Thread: detection of VACUUM in progress
Hello, Is there any way how to detect running command VACUUM by reading pg_* tables? The idea is to detectect when table is not accessible due maintainance. The approach of explicitely setting a flag into statustable is not very convenient, while I want to cover also non-systematic launching of this command Regards, Bohdan
Bohdan Linda <bohdan.linda@seznam.cz> writes: > Is there any way how to detect running command VACUUM by reading pg_* tables? > The idea is to detectect when table is not accessible due maintainance. Um, ordinary VACUUM doesn't render the table "not accessible". If you're using VACUUM FULL, maybe the right answer is to not do that.
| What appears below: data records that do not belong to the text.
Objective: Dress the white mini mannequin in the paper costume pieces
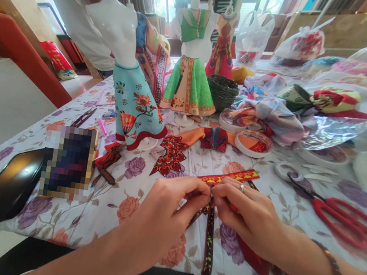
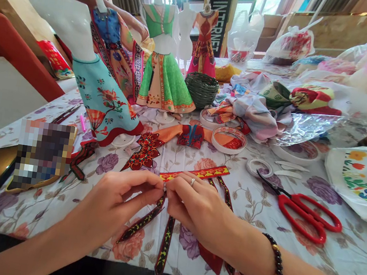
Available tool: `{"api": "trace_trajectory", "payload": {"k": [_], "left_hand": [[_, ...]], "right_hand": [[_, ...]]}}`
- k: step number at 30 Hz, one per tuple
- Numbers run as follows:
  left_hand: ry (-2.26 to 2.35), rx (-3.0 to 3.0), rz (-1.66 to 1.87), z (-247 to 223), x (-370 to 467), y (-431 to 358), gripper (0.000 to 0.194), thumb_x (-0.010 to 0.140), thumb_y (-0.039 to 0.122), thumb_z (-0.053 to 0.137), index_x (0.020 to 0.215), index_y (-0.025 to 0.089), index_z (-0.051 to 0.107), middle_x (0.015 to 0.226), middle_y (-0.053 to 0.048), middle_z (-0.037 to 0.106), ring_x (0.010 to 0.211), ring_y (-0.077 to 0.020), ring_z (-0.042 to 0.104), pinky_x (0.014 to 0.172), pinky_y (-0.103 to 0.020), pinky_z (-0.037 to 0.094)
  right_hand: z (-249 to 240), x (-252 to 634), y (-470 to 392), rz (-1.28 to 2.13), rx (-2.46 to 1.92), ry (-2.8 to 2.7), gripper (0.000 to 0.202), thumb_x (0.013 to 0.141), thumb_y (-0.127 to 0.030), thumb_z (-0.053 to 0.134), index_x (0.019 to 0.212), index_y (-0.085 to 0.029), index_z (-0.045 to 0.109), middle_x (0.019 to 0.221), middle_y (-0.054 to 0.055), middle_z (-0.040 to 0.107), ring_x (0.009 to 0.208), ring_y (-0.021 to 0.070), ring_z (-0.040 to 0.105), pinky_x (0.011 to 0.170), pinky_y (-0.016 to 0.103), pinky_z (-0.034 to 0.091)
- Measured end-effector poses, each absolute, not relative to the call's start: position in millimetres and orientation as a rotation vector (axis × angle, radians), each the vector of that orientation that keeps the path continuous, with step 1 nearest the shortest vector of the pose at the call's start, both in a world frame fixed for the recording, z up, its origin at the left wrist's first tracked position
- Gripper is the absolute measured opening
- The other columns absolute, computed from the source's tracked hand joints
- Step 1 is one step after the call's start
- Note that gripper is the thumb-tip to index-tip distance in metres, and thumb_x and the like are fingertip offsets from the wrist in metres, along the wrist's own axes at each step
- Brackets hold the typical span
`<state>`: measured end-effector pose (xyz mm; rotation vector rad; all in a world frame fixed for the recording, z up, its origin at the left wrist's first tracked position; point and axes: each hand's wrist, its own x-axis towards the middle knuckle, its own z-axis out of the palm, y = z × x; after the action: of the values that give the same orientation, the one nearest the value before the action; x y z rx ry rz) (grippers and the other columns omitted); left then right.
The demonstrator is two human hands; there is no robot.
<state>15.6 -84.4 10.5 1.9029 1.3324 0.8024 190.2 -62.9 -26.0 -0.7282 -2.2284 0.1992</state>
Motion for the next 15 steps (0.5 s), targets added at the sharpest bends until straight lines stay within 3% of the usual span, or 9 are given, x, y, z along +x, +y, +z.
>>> {"api": "trace_trajectory", "payload": {"k": [5, 15], "left_hand": [[1.333, 1.921, 0.784, 13.0, 13.7, -84.9, 0.01, 0.085, 0.018, 0.057, 0.08, 0.02, 0.066, 0.075, 0.005, 0.069, 0.069, -0.0096, 0.061, 0.066, -0.02, 0.046], [1.455, 2.021, 0.723, 9.4, 13.6, -87.5, 0.011, 0.085, 0.016, 0.056, 0.079, 0.019, 0.065, 0.077, 0.004, 0.07, 0.07, -0.0096, 0.063, 0.067, -0.021, 0.045]], "right_hand": [[-25.6, 191.1, -63.7, 0.266, -0.719, -2.26, 0.016, 0.095, -0.015, 0.037, 0.088, -0.019, 0.05, 0.072, 0.0, 0.058, 0.064, 0.0097, 0.055, 0.057, 0.02, 0.046], [-26.1, 189.6, -59.9, 0.055, -0.619, -2.387, 0.023, 0.097, -0.013, 0.031, 0.087, -0.014, 0.052, 0.077, 0.007, 0.063, 0.071, 0.0149, 0.06, 0.059, 0.025, 0.051]]}}
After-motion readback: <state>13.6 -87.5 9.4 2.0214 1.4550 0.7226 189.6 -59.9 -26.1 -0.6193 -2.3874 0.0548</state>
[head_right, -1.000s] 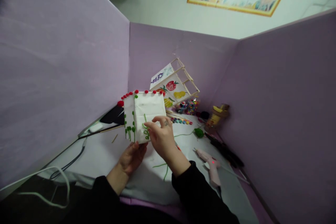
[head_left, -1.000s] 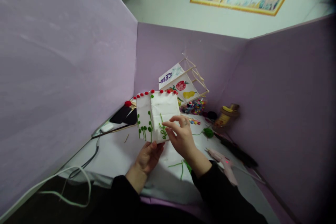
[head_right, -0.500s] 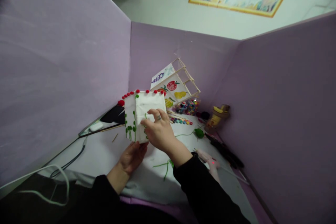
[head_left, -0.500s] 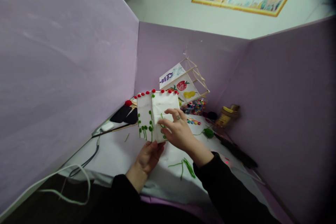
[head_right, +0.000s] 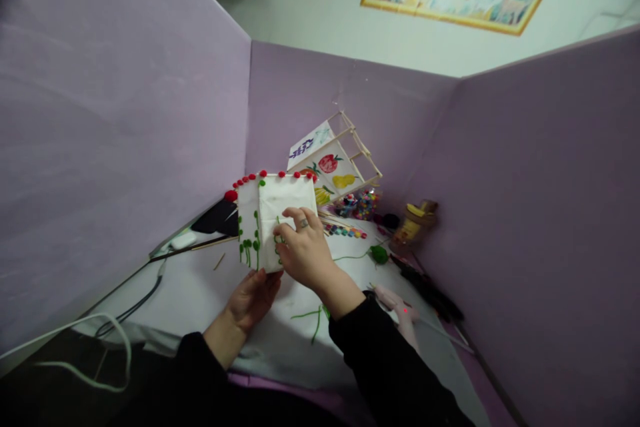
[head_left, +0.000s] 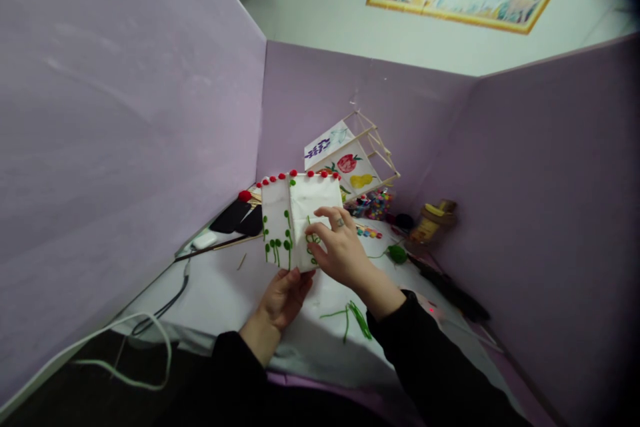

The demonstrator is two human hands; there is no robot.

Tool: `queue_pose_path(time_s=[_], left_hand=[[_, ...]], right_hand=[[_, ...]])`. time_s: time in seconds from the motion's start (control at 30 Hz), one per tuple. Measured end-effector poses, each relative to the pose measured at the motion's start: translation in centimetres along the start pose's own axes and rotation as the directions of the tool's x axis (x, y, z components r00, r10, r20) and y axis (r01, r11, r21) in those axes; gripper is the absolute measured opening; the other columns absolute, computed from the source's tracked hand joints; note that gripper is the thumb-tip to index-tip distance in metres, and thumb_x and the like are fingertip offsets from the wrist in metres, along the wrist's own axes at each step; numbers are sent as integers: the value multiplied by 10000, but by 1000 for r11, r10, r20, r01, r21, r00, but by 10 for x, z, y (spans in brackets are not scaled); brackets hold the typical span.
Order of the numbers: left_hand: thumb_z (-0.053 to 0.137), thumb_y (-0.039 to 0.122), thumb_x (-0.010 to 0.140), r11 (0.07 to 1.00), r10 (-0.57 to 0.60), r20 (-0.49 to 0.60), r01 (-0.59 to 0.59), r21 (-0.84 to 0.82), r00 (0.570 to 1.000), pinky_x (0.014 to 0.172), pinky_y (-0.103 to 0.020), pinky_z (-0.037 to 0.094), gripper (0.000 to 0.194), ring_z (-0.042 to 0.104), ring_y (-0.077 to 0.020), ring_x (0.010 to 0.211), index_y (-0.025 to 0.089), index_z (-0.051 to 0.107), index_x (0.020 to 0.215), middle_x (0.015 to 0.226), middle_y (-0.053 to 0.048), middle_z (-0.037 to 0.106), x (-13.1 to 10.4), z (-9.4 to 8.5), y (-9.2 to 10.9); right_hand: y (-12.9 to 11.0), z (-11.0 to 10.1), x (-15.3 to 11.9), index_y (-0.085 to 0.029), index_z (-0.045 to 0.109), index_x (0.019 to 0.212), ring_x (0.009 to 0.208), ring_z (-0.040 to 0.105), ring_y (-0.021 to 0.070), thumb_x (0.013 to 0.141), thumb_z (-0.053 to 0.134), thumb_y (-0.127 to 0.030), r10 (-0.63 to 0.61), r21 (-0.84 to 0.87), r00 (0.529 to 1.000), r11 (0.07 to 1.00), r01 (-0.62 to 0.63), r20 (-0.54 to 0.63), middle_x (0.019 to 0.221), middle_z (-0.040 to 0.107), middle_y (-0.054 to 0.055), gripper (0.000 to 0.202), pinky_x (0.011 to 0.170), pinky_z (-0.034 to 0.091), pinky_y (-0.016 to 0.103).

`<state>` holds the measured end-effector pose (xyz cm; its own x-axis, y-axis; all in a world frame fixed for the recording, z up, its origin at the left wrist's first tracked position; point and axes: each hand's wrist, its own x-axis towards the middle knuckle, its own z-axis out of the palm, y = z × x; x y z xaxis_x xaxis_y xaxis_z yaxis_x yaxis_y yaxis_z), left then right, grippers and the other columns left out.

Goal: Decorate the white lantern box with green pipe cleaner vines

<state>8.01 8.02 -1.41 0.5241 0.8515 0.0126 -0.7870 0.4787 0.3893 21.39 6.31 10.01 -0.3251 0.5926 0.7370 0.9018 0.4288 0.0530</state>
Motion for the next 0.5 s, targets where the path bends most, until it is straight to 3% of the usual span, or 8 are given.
queue_pose_path(time_s=[0.5], left_hand=[[750,105,679,1000,1,14,-1,11,1000,733,-233,507,177,683,-156,800,167,711,841,844,-33,750,0,0,0]], right_hand=[[-2,-2,0,-225,640,890,1158,372,290,746,611,-163,-4,-11,999,1000,5,43,1193,469,98,159,996,337,466]])
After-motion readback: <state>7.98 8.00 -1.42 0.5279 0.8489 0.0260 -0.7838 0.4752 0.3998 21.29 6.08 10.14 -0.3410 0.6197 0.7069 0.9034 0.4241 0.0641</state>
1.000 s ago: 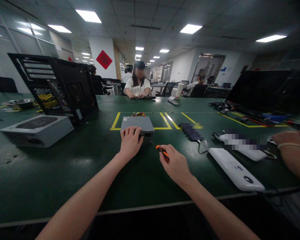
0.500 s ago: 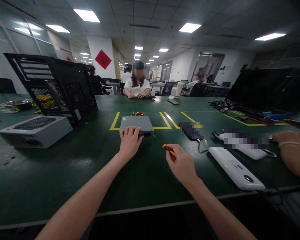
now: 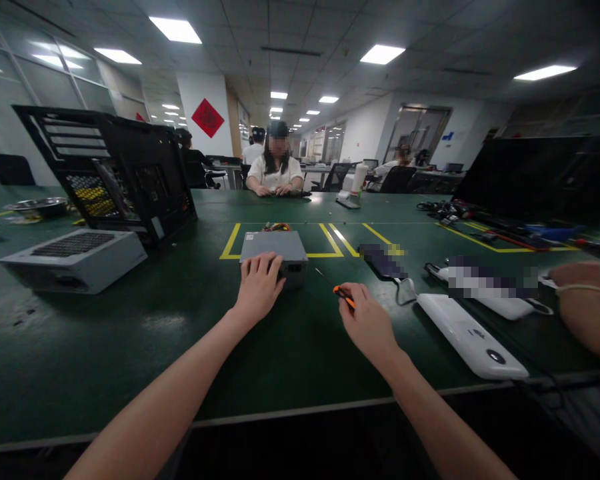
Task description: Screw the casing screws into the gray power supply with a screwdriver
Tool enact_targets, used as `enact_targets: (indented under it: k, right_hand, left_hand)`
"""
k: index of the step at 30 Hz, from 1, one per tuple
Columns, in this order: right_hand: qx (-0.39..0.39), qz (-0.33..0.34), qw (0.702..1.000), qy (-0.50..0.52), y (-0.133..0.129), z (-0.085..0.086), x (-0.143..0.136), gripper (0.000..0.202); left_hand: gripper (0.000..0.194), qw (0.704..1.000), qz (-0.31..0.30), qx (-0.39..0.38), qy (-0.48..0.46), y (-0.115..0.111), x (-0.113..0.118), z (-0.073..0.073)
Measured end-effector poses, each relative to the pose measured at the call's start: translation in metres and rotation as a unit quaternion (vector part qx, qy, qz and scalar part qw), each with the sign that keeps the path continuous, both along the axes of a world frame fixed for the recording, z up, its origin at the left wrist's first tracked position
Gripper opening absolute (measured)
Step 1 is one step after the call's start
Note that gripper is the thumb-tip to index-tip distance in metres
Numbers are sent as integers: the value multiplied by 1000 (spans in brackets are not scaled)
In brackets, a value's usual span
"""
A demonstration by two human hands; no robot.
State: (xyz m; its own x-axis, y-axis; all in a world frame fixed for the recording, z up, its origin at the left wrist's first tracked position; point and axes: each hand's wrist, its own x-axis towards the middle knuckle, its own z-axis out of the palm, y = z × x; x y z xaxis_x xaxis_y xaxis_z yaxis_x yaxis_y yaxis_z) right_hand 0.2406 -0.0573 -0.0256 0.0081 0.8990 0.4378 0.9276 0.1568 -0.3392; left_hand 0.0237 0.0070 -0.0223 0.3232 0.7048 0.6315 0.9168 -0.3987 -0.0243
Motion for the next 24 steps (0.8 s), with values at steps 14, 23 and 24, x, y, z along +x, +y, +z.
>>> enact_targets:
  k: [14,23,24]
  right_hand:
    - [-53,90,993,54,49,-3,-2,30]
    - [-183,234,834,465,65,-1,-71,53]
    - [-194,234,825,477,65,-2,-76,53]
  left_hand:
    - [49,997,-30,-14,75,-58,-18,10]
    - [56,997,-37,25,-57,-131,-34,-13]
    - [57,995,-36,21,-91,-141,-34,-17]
But to answer your question, you could look in pg_locks to see if there's an exclusive lock on the table. regards, tom lane
On Tue, Aug 30, 2005 at 05:35:13PM +0200, Bohdan Linda wrote: > > Is there any way how to detect running command VACUUM by reading pg_* tables? If you have stats_command_string enabled then you could query pg_stat_activity, but be aware that the results will be stale by the time you see them (there's a slight lag in updating the stats tables, and a VACUUM might start or complete immediately after you issue the query but before you read the results). This method is therefore unreliable. > The idea is to detectect when table is not accessible due maintainance. In modern versions of PostgreSQL a plain VACUUM (without FULL) should have little impact on a table's accessibility unless you're doing something that needs a strong lock (DDL, etc.). But VACUUM FULL and a few other commands do prevent other transactions from accessing a table, so if you want to check for accessibility then you need to check for more than just VACUUM. You might be able to use statement_timeout to make statements fail if they take longer than expected, and infer from the failure that the table is unavailable. But again, that information could be stale by the time you see it -- the table might become available immediately after you decide that it isn't. What problem are you trying to solve? If we knew what you're really trying to do then we might be able to make suggestions. -- Michael Fuhr
On Tue, Aug 30, 2005 at 06:07:24PM +0200, Michael Fuhr wrote: > tables, and a VACUUM might start or complete immediately after you > issue the query but before you read the results). This method is > therefore unreliable. I intend to do the VACUUM FULL during quiet hours, thus the chance of fitting exactly to the time that VACUUM started and it is not reflected in the tables is quite small. And even if it would happend, very likely it will affect only one user, who may get around hitting "refresh" button. > > > What problem are you trying to solve? If we knew what you're really > trying to do then we might be able to make suggestions. I have database, which gets around 240 000 new lines each day and about the same is also deleted each day. The table has something around 8M lines in average and simple query takes about 70s to complete(V210 1x UltraSPARC-IIIi). As this time is quite high, I need "defragment" database on daily basis. These queries get visualized in web application. My problem is, how to make the web application aware that maintainace (VACUUM FULL) is in place, but the database is not down. I really would not like to do it via extra status table, while sometimes it may happend, that someone will run VACUUM FULL ad-hoc-ly in good-faith and will forget to update the status table.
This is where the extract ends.